🤖 AI Summary
This work proposes a fully automated, open-ended neural architecture discovery framework to address the reliance on manual design of neural architectures and hyperparameters. The approach formalizes architecture search as a Markov decision process, wherein a reinforcement learning agent autonomously modifies training scripts, executes experiments, and explores the search space under a fixed environment and time budget, using validation set bits-per-byte (val-bpb) as the reward signal. By decoupling the responsibilities of the environment, mutable target files, and the meta-learner, and integrating PPO optimization with a fixed data pipeline and an editable training script mechanism, the framework enables continuous, human-free optimization. On the single-GPU nanochat pretraining benchmark, it discovers configurations that match or surpass manually tuned baselines within approximately 300 iterations.
📝 Abstract
We present AutoResearch-RL, a framework in which a reinforcement learning agent conducts open-ended neural architecture and hyperparameter research without human supervision, running perpetually until a termination oracle signals convergence or resource exhaustion.

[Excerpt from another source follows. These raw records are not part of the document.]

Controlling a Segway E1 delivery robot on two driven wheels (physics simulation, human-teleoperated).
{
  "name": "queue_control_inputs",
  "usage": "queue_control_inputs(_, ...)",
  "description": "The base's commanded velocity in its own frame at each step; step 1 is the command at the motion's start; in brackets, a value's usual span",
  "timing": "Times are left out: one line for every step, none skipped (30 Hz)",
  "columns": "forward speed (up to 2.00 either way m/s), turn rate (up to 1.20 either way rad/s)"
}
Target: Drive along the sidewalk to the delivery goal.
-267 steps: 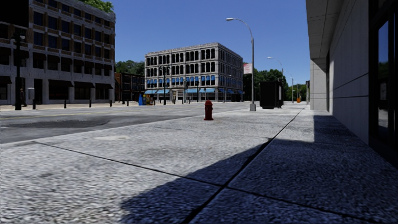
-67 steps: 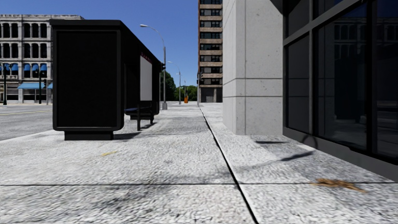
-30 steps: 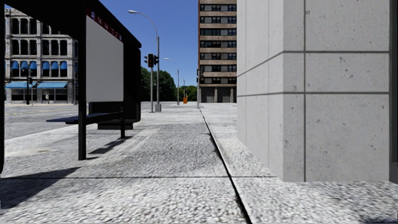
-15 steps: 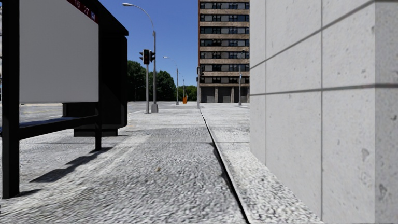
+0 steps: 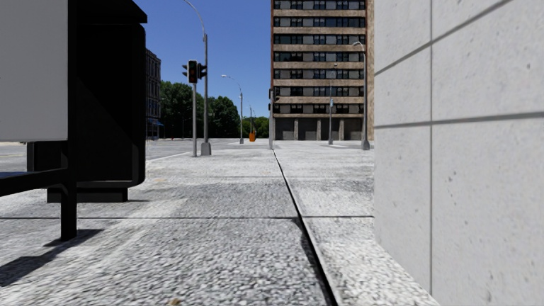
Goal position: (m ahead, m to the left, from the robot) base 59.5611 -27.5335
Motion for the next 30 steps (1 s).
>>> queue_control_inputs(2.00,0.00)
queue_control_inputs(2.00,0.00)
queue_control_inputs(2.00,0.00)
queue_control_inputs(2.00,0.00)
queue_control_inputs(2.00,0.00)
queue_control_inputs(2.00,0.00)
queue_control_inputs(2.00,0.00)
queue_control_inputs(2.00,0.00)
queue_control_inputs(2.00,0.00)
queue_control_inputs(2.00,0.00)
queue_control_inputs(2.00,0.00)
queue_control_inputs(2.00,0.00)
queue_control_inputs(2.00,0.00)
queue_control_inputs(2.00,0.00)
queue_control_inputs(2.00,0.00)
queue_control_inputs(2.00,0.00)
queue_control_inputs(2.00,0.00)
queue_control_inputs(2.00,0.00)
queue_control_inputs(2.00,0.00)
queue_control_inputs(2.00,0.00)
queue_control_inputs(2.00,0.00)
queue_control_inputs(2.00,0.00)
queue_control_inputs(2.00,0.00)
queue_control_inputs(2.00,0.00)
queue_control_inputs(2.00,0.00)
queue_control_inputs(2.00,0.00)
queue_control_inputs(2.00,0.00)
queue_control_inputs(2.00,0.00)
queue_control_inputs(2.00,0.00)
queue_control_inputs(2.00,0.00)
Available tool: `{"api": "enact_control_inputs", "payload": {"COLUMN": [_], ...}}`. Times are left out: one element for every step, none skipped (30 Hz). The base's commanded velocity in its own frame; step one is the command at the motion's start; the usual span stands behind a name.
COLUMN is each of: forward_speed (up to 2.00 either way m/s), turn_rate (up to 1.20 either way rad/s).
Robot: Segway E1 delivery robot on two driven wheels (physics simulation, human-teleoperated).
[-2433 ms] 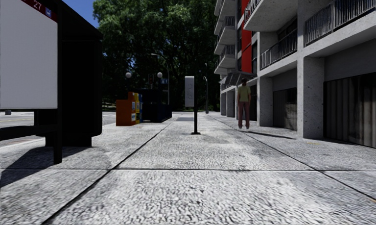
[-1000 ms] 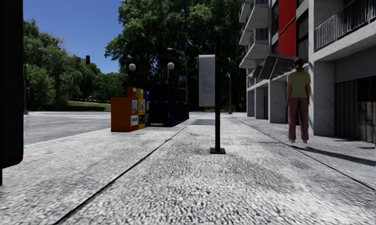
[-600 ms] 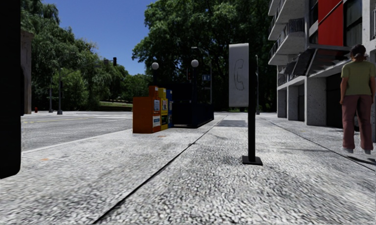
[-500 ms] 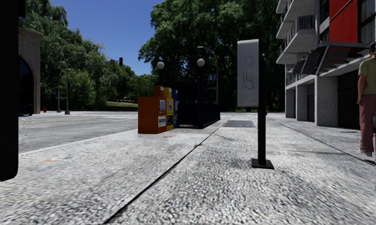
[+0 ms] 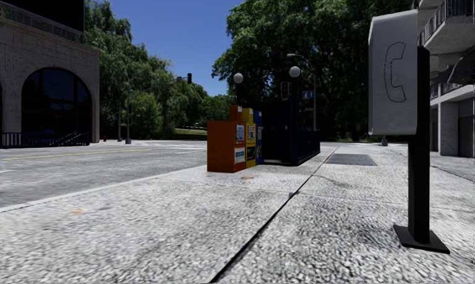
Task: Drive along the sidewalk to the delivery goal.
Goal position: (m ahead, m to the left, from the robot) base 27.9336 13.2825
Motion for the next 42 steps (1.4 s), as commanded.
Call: {"api": "enact_control_inputs", "payload": {"forward_speed": [1.25, 1.25, 1.25, 1.25, 1.26, 1.26, 1.27, 1.28, 1.28, 1.28, 1.29, 1.29, 1.29, 1.29, 1.29, 1.29, 1.29, 1.29, 1.29, 1.29, 1.31, 1.34, 1.35, 1.35, 1.36, 1.37, 1.37, 1.4, 1.41, 1.43, 1.43, 1.45, 1.46, 1.46, 1.46, 1.46, 1.46, 1.46, 1.48, 1.49, 1.52, 1.52], "turn_rate": [0.33, 0.33, 0.0, 0.0, 0.0, 0.0, 0.0, 0.0, 0.0, 0.0, 0.0, 0.0, 0.0, 0.0, 0.0, 0.0, 0.0, 0.0, -0.08, -0.08, -0.19, -0.31, -0.39, -0.39, -0.42, -0.43, -0.43, -0.43, -0.43, -0.43, -0.43, -0.43, -0.43, -0.43, -0.43, -0.43, -0.43, -0.43, -0.43, -0.43, -0.43, -0.43]}}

At each step the agent proposes a code modification to a target training script, executes it under a fixed wall clock time budget, observes a scalar reward derived from validation bits-per-byte (val-bpb), and updates its policy via Proximal Policy Optimisation (PPO). The key design insight is the separation of three concerns: (i) a frozen environment (data pipeline, evaluation protocol, and constants) that guarantees fair cross-experiment comparison; (ii) a mutable target file (train.py) that represents the agent's editable state; and (iii) a meta-learner (the RL agent itself) that accumulates a growing trajectory of experiment outcomes and uses them to inform subsequent proposals. We formalise this as a Markov Decision Process, derive convergence guarantees under mild assumptions, and demonstrate empirically on a single GPU nanochat pretraining benchmark that AutoResearch-RL discovers configurations that match or exceed hand-tuned baselines after approximately 300 overnight iterations, with no human in the loop.